PROBLEM:
Entries follow. Return each line that contains the word "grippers".

======== GIVEN INFORMATION

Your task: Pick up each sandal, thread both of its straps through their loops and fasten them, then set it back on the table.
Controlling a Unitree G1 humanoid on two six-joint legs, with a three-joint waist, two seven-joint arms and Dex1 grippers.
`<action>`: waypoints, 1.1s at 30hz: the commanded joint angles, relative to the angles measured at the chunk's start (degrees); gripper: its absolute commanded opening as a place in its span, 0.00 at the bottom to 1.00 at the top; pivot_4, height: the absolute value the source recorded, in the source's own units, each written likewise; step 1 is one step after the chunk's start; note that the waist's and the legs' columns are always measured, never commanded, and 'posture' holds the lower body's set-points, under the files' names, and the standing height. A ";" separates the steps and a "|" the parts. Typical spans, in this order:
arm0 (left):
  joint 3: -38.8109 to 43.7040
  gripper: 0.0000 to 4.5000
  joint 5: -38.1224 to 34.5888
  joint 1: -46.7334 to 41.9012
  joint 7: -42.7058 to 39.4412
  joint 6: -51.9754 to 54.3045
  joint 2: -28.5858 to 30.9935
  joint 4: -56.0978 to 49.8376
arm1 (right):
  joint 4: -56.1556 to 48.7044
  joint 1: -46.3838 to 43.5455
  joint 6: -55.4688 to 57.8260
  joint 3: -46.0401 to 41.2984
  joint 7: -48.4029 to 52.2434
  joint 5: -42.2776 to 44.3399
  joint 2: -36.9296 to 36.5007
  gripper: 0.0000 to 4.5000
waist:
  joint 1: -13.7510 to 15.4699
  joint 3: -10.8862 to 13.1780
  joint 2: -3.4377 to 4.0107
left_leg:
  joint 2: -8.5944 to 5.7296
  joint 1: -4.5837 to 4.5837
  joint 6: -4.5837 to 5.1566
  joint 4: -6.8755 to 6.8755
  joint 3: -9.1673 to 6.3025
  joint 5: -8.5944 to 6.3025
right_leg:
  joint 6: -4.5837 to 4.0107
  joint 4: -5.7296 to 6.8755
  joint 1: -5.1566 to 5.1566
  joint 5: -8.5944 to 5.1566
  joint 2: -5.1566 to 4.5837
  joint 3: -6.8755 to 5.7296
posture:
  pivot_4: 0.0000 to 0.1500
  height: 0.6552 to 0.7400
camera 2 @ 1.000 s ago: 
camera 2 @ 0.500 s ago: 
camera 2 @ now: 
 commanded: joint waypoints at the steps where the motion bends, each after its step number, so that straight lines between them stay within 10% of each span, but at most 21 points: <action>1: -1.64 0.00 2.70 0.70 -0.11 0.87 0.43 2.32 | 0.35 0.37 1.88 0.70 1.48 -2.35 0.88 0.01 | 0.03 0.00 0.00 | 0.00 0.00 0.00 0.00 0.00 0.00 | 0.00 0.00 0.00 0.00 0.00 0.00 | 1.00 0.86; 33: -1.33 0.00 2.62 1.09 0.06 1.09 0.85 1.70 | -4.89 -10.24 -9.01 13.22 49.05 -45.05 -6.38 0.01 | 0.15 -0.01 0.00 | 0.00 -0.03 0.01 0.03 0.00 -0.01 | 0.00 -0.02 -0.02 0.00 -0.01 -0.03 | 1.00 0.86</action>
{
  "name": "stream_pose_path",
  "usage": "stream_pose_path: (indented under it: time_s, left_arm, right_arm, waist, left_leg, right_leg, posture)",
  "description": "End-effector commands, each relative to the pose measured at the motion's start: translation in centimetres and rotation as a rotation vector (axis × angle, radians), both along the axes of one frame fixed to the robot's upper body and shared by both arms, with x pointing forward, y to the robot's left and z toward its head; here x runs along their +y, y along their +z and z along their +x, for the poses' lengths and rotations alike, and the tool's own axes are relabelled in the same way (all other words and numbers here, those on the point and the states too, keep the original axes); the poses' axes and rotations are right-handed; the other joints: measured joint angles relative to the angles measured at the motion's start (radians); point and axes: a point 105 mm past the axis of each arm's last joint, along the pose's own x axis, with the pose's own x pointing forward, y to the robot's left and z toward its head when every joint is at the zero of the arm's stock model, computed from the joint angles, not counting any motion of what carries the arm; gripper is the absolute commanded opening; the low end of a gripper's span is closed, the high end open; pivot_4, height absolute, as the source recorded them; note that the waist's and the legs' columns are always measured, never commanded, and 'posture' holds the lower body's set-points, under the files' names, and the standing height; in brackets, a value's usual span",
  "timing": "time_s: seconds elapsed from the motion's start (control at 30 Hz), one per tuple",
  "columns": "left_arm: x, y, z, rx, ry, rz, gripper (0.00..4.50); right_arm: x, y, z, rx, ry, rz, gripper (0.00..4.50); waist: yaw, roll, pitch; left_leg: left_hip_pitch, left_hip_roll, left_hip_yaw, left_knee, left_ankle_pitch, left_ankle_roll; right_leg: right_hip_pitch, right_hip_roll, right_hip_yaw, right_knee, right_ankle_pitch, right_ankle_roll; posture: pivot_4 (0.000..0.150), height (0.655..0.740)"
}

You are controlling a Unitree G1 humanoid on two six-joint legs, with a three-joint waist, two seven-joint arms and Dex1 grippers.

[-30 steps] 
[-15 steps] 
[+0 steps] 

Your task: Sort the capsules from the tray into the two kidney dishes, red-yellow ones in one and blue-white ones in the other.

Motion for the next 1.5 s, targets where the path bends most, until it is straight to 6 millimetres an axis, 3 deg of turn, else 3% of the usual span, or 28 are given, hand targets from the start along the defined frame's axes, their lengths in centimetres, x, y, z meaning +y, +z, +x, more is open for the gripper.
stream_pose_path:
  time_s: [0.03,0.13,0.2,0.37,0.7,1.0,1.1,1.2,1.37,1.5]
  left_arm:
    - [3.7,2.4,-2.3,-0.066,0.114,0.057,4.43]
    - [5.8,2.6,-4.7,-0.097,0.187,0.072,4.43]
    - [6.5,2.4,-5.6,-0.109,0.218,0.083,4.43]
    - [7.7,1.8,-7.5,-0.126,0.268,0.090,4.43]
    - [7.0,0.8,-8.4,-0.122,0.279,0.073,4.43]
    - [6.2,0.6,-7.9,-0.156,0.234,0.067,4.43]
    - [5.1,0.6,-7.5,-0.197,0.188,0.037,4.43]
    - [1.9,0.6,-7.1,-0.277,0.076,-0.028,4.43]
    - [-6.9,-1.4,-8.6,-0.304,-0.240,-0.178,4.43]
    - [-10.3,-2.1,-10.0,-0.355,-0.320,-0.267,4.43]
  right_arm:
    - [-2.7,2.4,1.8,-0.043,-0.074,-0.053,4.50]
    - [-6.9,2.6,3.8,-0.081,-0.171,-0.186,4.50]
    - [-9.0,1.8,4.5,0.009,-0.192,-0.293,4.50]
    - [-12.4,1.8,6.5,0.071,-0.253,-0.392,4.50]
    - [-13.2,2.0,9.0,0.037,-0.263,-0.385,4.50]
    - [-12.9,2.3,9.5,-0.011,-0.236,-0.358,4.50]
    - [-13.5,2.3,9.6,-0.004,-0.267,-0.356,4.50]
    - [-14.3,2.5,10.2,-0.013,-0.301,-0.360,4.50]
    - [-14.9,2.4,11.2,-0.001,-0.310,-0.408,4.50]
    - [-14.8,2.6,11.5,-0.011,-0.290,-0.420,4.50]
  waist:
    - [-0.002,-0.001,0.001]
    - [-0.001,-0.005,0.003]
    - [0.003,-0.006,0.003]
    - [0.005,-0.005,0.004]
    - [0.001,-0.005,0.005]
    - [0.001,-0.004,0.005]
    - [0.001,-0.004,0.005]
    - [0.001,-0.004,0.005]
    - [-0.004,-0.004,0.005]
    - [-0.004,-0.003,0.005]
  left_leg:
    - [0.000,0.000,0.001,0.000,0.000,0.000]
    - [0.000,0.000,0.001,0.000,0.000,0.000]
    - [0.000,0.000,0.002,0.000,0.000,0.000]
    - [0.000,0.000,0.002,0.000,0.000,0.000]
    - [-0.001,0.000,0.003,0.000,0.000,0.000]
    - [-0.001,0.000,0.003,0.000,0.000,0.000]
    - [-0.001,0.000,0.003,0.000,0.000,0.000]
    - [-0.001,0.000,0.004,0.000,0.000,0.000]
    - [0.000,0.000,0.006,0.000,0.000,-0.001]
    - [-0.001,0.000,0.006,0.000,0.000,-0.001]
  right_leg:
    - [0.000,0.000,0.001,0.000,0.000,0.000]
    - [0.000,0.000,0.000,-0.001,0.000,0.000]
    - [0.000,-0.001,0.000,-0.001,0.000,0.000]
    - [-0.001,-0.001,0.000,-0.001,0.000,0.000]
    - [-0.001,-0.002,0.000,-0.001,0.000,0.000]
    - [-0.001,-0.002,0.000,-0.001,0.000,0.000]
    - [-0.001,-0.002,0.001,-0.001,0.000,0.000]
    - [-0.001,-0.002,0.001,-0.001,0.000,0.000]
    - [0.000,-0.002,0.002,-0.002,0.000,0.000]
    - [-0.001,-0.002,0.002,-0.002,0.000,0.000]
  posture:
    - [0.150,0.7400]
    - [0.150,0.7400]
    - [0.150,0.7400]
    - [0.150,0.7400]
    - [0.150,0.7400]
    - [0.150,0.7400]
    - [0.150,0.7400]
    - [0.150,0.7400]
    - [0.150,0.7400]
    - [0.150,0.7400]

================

RESPONSE BELOW:
Controlling a Unitree G1 humanoid on two six-joint legs, with a three-joint waist, two seven-joint arms and Dex1 grippers.
You are controlling a Unitree G1 humanoid on two six-joint legs, with a three-joint waist, two seven-joint arms and Dex1 grippers.

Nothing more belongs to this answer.